If public policy is the solution to bringing down carbon emissions, should governments establish environmental, social and governance goals to push financial markets to have responsible investing practices?

I think governments can very easily go too far in telling businesses how to run their affairs. However, one thing I could get behind is the idea put forward by Mark Carney, current governor of the Bank of England and former governor of the Bank of Canada, suggesting that publicly traded companies should be required to report their climate risks.

Currently, these companies are required to provide quarterly reports on all kinds of things to their investors. If a publicly traded company produces nickel, it has an obligation to provide information to its shareholders about the world nickel market so that they can reasonably assess risk.

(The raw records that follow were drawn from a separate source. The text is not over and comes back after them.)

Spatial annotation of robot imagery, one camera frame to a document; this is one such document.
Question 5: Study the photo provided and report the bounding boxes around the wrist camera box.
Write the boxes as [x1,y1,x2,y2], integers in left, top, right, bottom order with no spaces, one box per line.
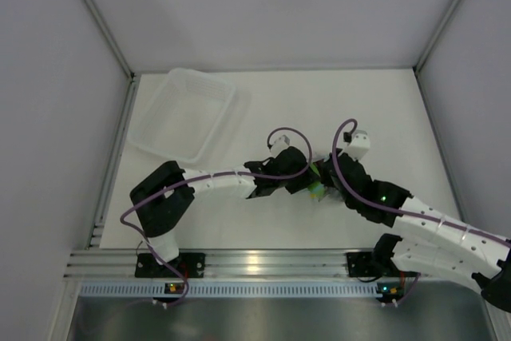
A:
[270,135,290,157]
[343,130,370,161]

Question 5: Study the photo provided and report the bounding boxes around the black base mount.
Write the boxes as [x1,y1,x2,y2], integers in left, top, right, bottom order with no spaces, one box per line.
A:
[347,252,390,280]
[134,252,206,279]

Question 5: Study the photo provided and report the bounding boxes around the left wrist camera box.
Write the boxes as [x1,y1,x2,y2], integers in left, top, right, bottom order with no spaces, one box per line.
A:
[270,135,290,157]

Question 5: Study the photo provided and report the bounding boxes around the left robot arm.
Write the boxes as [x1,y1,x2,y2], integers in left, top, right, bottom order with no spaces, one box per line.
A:
[129,146,318,277]

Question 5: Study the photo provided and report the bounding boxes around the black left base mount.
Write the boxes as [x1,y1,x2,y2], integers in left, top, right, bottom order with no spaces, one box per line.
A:
[134,252,206,279]

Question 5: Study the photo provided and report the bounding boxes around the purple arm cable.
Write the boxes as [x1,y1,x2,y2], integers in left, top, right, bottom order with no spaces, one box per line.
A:
[331,118,511,306]
[121,127,313,306]

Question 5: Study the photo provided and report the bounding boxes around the clear zip top bag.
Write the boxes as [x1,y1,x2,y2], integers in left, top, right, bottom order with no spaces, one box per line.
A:
[307,152,344,203]

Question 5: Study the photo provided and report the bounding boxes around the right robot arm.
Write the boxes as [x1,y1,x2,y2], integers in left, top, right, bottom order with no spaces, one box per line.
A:
[316,153,510,311]

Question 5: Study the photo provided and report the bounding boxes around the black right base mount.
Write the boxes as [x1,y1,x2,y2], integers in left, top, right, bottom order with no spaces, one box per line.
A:
[347,252,390,280]

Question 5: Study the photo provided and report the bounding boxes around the fake green vegetable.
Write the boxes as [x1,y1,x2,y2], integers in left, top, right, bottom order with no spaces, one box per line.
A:
[307,164,326,201]

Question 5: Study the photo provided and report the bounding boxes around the white perforated plastic basket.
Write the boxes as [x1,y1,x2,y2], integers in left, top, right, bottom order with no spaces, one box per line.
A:
[127,68,251,165]

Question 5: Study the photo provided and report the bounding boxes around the aluminium mounting rail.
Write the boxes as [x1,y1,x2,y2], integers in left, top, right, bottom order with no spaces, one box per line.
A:
[63,248,498,278]

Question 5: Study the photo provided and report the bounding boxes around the slotted grey cable duct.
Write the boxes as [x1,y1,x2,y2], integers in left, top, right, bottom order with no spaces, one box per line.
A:
[80,281,384,299]

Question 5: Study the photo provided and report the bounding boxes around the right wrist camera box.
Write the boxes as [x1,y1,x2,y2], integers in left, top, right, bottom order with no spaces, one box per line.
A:
[343,130,370,161]

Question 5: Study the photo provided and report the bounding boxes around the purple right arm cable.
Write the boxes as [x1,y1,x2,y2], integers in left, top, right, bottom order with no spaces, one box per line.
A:
[331,118,511,306]

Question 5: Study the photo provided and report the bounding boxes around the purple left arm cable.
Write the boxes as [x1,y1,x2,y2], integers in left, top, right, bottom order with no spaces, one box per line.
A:
[121,127,313,306]

Presently, companies aren’t required to report on climate risks. For example, if you want to build a pipeline and you really start thinking about what the world is going to look like in 40 or 60 years, would you still want to move forward? If your plan is to use this infrastructure for 60 years, but 30 years down the road, your project is economically obsolete, well that means that your company is facing huge risk.

Notice, none of this is about divestment. This is about firms of all types seriously considering the long-term risks they face because of climate change and climate policy. I think that would be huge because as soon as publicly traded companies start thinking about long-term climate and policy risks, financial capital will start to flow in different directions.